49 名前:以下、名無しにかわりましてVIPがお送りします。 投稿日:2007/09/05(水) 22:37:38.45 ID:BvKHR8MpO
('A`)「ぷはっ」

まだ動かせる手で口の包帯を外す。

J#´_ゝ`)し「動 く な と 言」

('A`)「さっきはありがとうな」

J ´_ゝ`)し「…………礼などいらん。さっさと治せよ」

('A`)「ああ、こんだけやってくれればすぐ治る。ましてや空っぽの腹をお前の旨い飯でなんとかすれば、今すぐ治るかもしれんな」

J*´_ゝ`)し「きゅっ……! 急に何言いだすっ!? ままままぁお前が喰いたいってそこまで言うんならしょうがないっ。飯にしてやっても良いぞぉぉぉ!」

 人差し指でぶすぶすと墓石に穴を空けながら照れる嫁様。
すごい速さで突き刺し、穴が『の』の字を描いていく。

J*´_ゝ`)し「墓地の後片付けやっといてやるよ。痛かったろう、ゆっくり休んで早く治れ? ほら肩貸してやるから帰ろう」




50 名前:以下、名無しにかわりましてVIPがお送りします。 投稿日:2007/09/05(水) 22:38:12.53 ID:BvKHR8MpO
 あっと云う間に三つの『の』を書き終え立ち上がった桃色割烹着が、包帯人間に手を差し出した。

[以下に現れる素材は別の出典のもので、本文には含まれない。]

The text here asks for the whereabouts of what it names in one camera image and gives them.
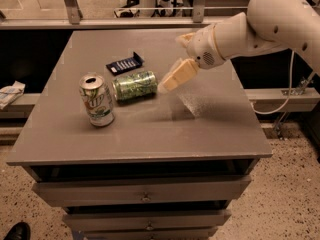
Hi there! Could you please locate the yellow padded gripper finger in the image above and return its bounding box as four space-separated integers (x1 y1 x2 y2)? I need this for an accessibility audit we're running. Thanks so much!
175 32 194 48
157 58 199 94

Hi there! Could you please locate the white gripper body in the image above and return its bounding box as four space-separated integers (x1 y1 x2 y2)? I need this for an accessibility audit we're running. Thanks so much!
186 25 225 69

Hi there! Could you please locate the green soda can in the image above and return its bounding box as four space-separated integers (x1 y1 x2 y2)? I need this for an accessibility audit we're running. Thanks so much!
112 71 158 101

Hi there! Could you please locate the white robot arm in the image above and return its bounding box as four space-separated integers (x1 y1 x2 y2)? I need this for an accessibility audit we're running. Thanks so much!
158 0 320 93

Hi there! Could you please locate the white 7up can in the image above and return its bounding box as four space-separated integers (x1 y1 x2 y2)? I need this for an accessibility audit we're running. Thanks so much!
79 73 114 127

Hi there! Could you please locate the grey drawer cabinet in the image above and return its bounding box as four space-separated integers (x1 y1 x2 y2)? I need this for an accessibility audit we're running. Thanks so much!
5 27 273 240

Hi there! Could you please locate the top grey drawer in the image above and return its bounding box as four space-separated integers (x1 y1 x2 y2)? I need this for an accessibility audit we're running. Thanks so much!
33 175 251 207

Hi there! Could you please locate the grey drawer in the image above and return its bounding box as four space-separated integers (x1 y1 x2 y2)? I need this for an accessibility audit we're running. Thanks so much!
33 175 251 207
63 210 231 231
72 227 217 240

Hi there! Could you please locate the middle grey drawer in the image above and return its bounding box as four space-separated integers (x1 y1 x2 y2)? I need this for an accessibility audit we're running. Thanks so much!
63 210 231 231

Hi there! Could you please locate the white folded cloth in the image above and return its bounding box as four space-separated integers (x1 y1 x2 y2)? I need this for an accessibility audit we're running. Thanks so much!
0 81 25 110

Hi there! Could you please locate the bottom grey drawer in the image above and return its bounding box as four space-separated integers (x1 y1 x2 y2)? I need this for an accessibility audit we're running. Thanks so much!
72 227 217 240

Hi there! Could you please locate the black shoe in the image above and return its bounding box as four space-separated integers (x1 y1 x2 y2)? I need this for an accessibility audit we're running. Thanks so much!
3 222 31 240

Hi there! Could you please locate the white cable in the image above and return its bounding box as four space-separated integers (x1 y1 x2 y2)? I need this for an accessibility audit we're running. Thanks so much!
250 49 296 116

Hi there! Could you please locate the metal railing frame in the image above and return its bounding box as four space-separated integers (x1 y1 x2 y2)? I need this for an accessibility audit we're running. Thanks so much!
0 0 249 30

(*'A`)「ああ、すまん。一緒に帰ろう。早く飯と漬物を食って、味噌汁を飲みた」

Σ(;'A`)「!!」

J*´_ゝ`)し「どうした?」

(;'A`)「あ……あのぅ、つかぬ事をうかがいますが奥様。……そのお味噌汁、先程化け物が触れた途端にじゅうじゅう溶けましたよね?」

J ´_ゝ`)し「?? ああ、溶けたな」

(;'A`)「その……なぜ彼の化け物は溶けてしまったんでしょうか?」

J ´_ゝ`)し「聞きたいか?」

(;'A`)「は……はい」



51 名前:以下、名無しにかわりましてVIPがお送りします。 投稿日:2007/09/05(水) 22:38:46.41 ID:BvKHR8MpO
J ´_ゝ`)し「簡単な事だ。味噌汁には味噌が溶けている。塩も出汁も、もちろん私のありったけの愛情も溶け込んでいる」

( 'A`)……

J ´_ゝ`)し「味噌や私の愛情が溶けるのに、あんな物が溶かせないはずがないだろう?」

Σ( ゚A゚)……!?

J ´_ゝ`)し「存在自体がうやむやなものが溶かせなくて、どうして味噌の様に確かな存在が溶かせようか」

J ´_ゝ`)し「愛が溶けた味噌汁に溶かせないはずはあるまい。私の愛情の前では例え、えたーなるふぉーすぶりざーどですら春を告げる暖風に変わる」

( A ) ゚゚ ポーン

J ´_ゝ`)し「理解したか? さぁ、早く朝飯にしよう。ん? 足りないおかず? なきゃ無いで構わんよ」

(;'A`)「いや、ああああのですねそういえば読経に来てくれと杉浦さんが

J*´_ゝ`)し「俺の飯とどっちが大事かな☆」

(;A;)「もちろんあさごはんですぅぅぅ……」



52 名前:以下、名無しにかわりましてVIPがお送りします。 投稿日:2007/09/05(水) 22:39:23.19 ID:BvKHR8MpO
 肩を貸すどころか、お姫さま抱っこでミイラ和尚を連れ去る大和撫子。
嫁が一歩踏み出すごとに揺れる旦那が軽く笑った。


 だが、本堂に向かうドクオはまだ知らない。


 朝食後、部屋を掃除してくれた嫁が鬼畜炉エロゲ永遠留守を見つけてしまう事を。



 近隣の山々に哀れな絶叫が響き渡ったが、それはまたの別のお話。

今日も美っ府寺が穏やかな一日を迎えたようです。